All of the data that follows should be retyped exactly as it appears.

■ **Dataset extract**
______
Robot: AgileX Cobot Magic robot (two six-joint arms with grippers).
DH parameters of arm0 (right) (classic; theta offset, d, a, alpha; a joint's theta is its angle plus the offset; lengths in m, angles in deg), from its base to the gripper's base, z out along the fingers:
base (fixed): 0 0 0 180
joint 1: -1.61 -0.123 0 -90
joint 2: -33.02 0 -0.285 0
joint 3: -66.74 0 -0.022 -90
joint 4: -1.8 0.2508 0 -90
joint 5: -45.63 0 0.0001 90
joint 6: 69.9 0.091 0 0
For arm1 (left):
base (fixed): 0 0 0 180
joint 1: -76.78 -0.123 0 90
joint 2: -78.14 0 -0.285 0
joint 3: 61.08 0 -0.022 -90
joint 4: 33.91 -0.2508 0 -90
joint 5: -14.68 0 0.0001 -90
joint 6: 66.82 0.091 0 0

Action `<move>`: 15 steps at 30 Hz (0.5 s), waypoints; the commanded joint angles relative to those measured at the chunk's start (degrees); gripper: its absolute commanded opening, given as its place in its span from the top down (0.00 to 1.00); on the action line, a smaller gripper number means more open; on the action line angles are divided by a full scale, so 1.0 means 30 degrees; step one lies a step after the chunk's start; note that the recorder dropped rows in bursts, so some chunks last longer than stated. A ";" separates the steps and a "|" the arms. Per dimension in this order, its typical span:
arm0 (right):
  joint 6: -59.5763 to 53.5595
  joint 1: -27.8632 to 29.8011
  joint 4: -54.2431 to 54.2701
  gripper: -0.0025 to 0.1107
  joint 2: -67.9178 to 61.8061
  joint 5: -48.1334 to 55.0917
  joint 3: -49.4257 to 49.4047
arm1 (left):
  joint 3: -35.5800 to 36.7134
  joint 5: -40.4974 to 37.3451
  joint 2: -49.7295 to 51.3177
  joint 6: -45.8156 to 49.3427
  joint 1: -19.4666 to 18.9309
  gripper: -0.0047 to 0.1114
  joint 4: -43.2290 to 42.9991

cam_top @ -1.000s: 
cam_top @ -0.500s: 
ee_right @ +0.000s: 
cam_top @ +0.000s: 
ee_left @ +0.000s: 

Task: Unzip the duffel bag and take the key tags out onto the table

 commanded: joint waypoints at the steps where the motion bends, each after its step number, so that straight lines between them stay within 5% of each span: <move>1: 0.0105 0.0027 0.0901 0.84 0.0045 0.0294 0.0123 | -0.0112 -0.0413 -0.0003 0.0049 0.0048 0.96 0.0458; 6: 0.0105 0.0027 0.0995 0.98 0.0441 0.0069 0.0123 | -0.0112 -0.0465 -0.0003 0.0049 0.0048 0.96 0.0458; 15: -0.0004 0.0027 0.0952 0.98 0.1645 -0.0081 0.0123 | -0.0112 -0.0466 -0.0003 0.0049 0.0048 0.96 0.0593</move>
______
■ **Solution to this problem**
Robot: AgileX Cobot Magic robot (two six-joint arms with grippers).
DH parameters of arm0 (right) (classic; theta offset, d, a, alpha; a joint's theta is its angle plus the offset; lengths in m, angles in deg), from its base to the gripper's base, z out along the fingers:
base (fixed): 0 0 0 180
joint 1: -1.61 -0.123 0 -90
joint 2: -33.02 0 -0.285 0
joint 3: -66.74 0 -0.022 -90
joint 4: -1.8 0.2508 0 -90
joint 5: -45.63 0 0.0001 90
joint 6: 69.9 0.091 0 0
For arm1 (left):
base (fixed): 0 0 0 180
joint 1: -76.78 -0.123 0 90
joint 2: -78.14 0 -0.285 0
joint 3: 61.08 0 -0.022 -90
joint 4: 33.91 -0.2508 0 -90
joint 5: -14.68 0 0.0001 -90
joint 6: 66.82 0.091 0 0

Action `<move>`: 15 steps at 30 Hz (0.5 s), waypoints; the commanded joint angles relative to those measured at the chunk's start (degrees); gripper: its absolute commanded opening, given as its place in its span from the top down (0.00 to 1.00); on the action line, a smaller gripper number means more open; on the action line angles are divided by a full scale, so 1.0 means 30 degrees; step one lies a step after the chunk's start; note that the recorder dropped rows in bursts, so some chunks last longer than stated. A ";" separates the steps and a "|" the arms. Per dimension in this order, its typical span:
arm0 (right):
  joint 6: -59.5763 to 53.5595
  joint 1: -27.8632 to 29.8011
  joint 4: -54.2431 to 54.2701
  gripper: -0.0025 to 0.1107
  joint 2: -67.9178 to 61.8061
  joint 5: -48.1334 to 55.0917
  joint 3: -49.4257 to 49.4047
arm1 (left):
  joint 3: -35.5800 to 36.7134
  joint 5: -40.4974 to 37.3451
  joint 2: -49.7295 to 51.3177
  joint 6: -45.8156 to 49.3427
  joint 1: -19.4666 to 18.9309
  gripper: -0.0047 to 0.1114
  joint 4: -43.2290 to 42.9991

cam_top @ -1.000s: 
cam_top @ -0.500s: 
ee_right @ +0.000s: 
cam_top @ +0.000s: 
ee_left @ +0.000s: 

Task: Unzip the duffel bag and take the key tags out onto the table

 commanded: joint waypoints at the steps where the motion bends, each after its step number, so that straight lines between them stay within 5% of each span: <move>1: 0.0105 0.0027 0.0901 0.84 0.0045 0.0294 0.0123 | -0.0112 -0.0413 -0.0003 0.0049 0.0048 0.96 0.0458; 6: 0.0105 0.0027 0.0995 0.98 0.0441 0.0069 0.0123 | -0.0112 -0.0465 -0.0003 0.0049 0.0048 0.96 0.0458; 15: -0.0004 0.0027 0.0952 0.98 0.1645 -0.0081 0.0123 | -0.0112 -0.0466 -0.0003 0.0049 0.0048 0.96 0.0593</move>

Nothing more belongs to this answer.